How many lines of the records below contain the word "query"? Answer with the number alone.

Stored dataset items
[Start of Attachment]

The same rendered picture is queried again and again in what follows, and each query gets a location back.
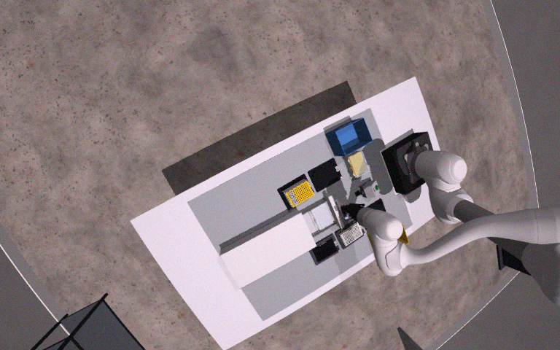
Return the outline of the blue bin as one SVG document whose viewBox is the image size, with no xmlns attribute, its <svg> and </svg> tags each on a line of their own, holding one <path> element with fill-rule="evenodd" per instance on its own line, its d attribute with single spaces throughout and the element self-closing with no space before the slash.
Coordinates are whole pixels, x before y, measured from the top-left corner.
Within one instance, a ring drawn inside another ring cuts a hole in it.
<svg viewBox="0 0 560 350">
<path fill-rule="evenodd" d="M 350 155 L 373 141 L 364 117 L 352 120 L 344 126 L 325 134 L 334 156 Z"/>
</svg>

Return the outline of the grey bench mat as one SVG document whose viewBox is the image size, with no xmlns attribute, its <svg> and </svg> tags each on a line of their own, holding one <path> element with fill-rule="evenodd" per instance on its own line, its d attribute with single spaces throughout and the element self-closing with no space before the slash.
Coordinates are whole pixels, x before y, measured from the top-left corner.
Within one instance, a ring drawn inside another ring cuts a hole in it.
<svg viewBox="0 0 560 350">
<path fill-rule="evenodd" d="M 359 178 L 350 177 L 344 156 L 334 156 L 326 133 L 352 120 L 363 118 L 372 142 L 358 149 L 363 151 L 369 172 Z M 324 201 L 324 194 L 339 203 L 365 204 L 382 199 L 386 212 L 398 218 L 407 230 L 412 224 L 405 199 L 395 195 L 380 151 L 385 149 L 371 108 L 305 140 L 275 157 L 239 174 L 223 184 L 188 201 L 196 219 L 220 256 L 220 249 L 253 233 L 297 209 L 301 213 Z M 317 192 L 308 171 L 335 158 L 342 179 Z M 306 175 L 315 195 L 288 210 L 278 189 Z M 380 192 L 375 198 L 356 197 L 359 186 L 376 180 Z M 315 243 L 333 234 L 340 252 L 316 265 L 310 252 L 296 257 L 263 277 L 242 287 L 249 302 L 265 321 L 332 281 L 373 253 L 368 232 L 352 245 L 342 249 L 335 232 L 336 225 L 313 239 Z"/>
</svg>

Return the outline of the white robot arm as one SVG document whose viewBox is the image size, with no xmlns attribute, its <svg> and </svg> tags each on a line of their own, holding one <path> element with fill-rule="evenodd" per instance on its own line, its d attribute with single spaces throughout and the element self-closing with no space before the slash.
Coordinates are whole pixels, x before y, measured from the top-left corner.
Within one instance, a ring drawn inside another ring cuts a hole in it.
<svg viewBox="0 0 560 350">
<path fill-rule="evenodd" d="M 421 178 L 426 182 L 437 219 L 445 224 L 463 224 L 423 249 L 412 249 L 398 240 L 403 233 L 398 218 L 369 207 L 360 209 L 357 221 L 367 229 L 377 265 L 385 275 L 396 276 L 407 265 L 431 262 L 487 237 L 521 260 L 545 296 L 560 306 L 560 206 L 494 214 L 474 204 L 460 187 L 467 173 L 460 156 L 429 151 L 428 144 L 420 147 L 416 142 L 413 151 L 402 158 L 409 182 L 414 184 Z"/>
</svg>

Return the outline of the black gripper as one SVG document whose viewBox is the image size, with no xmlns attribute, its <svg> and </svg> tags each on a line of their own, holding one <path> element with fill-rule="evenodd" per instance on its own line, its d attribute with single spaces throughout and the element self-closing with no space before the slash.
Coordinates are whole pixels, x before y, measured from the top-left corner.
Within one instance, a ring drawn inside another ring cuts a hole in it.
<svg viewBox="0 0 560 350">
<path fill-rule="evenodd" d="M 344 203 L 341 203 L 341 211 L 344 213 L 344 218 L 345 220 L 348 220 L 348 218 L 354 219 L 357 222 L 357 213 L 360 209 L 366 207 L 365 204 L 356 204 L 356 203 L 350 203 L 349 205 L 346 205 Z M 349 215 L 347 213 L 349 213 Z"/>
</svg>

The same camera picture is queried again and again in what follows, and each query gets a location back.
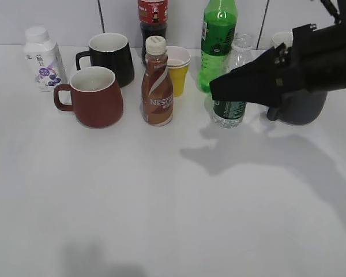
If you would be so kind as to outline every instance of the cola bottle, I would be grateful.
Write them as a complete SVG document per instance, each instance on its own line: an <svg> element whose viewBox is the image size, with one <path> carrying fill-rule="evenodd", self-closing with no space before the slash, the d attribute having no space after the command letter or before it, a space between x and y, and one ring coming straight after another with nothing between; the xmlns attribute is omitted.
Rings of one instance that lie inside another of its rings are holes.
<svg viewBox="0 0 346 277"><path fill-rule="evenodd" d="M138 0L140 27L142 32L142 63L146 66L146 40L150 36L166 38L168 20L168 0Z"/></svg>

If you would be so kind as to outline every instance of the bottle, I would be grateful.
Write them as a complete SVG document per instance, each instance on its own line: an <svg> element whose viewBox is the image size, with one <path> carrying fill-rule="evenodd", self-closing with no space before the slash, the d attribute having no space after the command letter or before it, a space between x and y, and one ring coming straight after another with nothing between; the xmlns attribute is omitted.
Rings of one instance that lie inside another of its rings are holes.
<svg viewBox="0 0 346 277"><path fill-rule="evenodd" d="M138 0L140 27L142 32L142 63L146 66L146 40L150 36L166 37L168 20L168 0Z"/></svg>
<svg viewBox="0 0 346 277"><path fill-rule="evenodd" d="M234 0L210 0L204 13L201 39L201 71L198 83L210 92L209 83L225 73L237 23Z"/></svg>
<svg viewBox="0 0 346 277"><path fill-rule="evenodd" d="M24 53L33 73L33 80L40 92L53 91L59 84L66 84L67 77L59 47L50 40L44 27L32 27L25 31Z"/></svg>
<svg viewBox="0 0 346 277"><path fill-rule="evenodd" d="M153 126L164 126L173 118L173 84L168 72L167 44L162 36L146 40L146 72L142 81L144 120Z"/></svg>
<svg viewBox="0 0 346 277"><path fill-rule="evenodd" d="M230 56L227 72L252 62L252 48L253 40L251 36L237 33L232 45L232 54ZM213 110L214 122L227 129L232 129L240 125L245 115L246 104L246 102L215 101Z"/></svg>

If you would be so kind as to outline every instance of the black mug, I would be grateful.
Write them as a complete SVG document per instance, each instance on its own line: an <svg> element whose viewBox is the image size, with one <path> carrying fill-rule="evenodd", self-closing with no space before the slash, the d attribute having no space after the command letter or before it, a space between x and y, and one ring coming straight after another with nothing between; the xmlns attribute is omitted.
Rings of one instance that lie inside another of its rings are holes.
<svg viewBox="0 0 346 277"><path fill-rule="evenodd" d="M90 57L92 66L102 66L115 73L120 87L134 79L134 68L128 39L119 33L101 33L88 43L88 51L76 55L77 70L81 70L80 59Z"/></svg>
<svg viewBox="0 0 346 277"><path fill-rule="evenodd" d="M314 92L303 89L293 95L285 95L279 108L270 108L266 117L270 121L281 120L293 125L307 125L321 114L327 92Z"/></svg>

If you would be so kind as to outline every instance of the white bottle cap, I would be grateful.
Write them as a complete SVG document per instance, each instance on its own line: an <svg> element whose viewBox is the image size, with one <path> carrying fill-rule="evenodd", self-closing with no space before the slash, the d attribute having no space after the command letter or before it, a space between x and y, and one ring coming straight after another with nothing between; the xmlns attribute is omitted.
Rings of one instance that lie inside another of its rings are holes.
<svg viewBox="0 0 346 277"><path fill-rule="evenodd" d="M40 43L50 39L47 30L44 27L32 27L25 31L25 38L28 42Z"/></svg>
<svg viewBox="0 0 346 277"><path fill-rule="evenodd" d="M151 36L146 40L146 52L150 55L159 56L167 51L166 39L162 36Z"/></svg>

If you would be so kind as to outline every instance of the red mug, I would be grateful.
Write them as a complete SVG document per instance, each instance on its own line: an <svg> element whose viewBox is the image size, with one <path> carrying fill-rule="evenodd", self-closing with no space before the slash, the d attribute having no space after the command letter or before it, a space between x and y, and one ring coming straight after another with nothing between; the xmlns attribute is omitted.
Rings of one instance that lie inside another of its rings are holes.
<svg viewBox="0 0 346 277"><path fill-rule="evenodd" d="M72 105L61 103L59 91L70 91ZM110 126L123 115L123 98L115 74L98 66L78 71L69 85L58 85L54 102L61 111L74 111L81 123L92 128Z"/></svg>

[End of Attachment]

» WORKED SOLUTION: 2